# Question about CPC exam review book



## AW82 (Jul 19, 2010)

Hi everyone!

I'm currently scheduled to take my CPC exam in September. I just started to do some studying, since I have zero experience in the field. Yesterday, I took the first practice exam in Carol Buck's "CPC Coding Exam Review 2010: The Certification Step". 

How challenging is this test compared to the CPC exam? Is the setup similar?

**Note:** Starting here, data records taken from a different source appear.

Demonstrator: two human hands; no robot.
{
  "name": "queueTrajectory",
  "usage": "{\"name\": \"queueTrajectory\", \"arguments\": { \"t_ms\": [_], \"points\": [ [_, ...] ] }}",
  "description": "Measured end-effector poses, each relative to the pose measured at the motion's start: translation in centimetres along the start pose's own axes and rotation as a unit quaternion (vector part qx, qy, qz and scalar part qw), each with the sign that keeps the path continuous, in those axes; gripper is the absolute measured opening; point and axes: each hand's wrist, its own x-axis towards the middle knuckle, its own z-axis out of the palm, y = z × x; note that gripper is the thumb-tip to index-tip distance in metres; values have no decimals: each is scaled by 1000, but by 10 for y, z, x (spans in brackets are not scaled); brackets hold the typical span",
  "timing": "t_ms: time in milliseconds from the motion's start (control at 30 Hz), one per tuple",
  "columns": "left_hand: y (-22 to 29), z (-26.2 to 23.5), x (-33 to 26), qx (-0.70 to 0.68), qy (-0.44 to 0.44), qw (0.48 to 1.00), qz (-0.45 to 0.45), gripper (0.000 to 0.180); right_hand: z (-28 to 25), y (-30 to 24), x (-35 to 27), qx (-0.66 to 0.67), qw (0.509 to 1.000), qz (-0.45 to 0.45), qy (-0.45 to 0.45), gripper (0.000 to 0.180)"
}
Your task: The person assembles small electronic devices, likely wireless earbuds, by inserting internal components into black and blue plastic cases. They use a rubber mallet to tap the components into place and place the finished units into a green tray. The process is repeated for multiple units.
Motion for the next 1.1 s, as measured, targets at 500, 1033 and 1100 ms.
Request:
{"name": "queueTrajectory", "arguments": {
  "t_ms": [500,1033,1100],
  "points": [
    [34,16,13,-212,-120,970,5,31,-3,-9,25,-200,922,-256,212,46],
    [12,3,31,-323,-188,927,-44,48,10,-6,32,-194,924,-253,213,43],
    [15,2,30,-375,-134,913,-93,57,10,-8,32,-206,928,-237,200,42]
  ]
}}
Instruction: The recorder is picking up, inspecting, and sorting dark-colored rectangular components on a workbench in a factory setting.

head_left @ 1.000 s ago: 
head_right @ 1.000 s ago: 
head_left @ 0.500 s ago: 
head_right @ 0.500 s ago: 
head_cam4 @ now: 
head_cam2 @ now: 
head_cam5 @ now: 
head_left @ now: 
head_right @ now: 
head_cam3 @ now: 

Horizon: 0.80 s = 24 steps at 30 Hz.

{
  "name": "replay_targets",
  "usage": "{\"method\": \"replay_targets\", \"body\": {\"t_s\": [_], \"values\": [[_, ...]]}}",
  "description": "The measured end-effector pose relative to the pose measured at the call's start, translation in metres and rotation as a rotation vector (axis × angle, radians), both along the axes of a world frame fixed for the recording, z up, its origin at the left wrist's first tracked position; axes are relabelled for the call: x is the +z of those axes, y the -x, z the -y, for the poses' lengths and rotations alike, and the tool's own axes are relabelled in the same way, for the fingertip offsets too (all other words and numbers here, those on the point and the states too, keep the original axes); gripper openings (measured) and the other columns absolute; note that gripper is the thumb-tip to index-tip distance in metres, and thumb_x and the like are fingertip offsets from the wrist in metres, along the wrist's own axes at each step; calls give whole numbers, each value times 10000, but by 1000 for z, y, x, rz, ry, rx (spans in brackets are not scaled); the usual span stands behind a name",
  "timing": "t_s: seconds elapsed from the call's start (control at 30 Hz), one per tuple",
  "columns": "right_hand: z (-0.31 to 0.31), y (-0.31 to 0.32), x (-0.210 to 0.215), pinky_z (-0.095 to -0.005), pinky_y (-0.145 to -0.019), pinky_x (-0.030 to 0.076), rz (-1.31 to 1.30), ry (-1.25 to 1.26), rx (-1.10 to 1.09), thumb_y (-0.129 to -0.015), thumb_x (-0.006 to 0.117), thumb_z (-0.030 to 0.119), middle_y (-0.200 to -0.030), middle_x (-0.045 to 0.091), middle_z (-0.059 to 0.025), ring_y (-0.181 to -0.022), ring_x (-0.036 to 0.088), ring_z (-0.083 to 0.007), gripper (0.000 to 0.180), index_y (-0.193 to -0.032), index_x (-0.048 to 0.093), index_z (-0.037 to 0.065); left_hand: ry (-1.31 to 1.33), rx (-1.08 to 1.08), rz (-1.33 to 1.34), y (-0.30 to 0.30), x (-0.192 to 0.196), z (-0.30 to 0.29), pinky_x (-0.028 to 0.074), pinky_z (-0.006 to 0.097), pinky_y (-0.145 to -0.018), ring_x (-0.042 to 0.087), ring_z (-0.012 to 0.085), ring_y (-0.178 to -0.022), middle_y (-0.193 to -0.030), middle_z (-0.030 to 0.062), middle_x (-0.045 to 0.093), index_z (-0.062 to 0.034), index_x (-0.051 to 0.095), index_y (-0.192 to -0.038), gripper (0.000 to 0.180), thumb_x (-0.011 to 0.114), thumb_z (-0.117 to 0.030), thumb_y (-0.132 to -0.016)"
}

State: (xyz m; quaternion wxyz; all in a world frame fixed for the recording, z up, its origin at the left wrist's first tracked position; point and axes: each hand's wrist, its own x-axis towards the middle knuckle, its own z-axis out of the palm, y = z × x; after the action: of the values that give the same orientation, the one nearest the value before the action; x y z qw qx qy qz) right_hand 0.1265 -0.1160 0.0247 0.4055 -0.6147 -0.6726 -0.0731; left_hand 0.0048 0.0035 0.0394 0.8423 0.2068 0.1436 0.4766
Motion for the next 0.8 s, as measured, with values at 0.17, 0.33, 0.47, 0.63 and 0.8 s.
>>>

On the very first 'practice' exam, I got an overall 85%, finishing in 3 hours 27 minutes. I was a little shocked, because I know only a 70% is required to pass. I'm just curious as to if I can breathe a little - I had planned on studying like crazy for the next 2 months... but hoping someone on here can give me some good news and relieve the stress a bit.


----------



## 01131937  (Jul 20, 2010)

I used the 2009 edition of the study guide and I thought that the pre/post exam was quite a bit easier than the actual certification exam.  I found the final exam to be a little more difficult than the pre/post exam, but still easier than the actual exam.  I took a community college online coding course and used the study guide to prepare along with Carol Buck's The Next Step and The Extra Step.  I found her "Step" books to be useful as they have reports in which one extracts the information needed for coding.  I also purchased the three practice exams from AAPC, which were the most similar to the actual exam.  I took the exam in March for the first time and passed.  I am now working in my first coding job.

Good luck in preparing for the exam.

Carol CPC-A, CMA (AAPC)


----------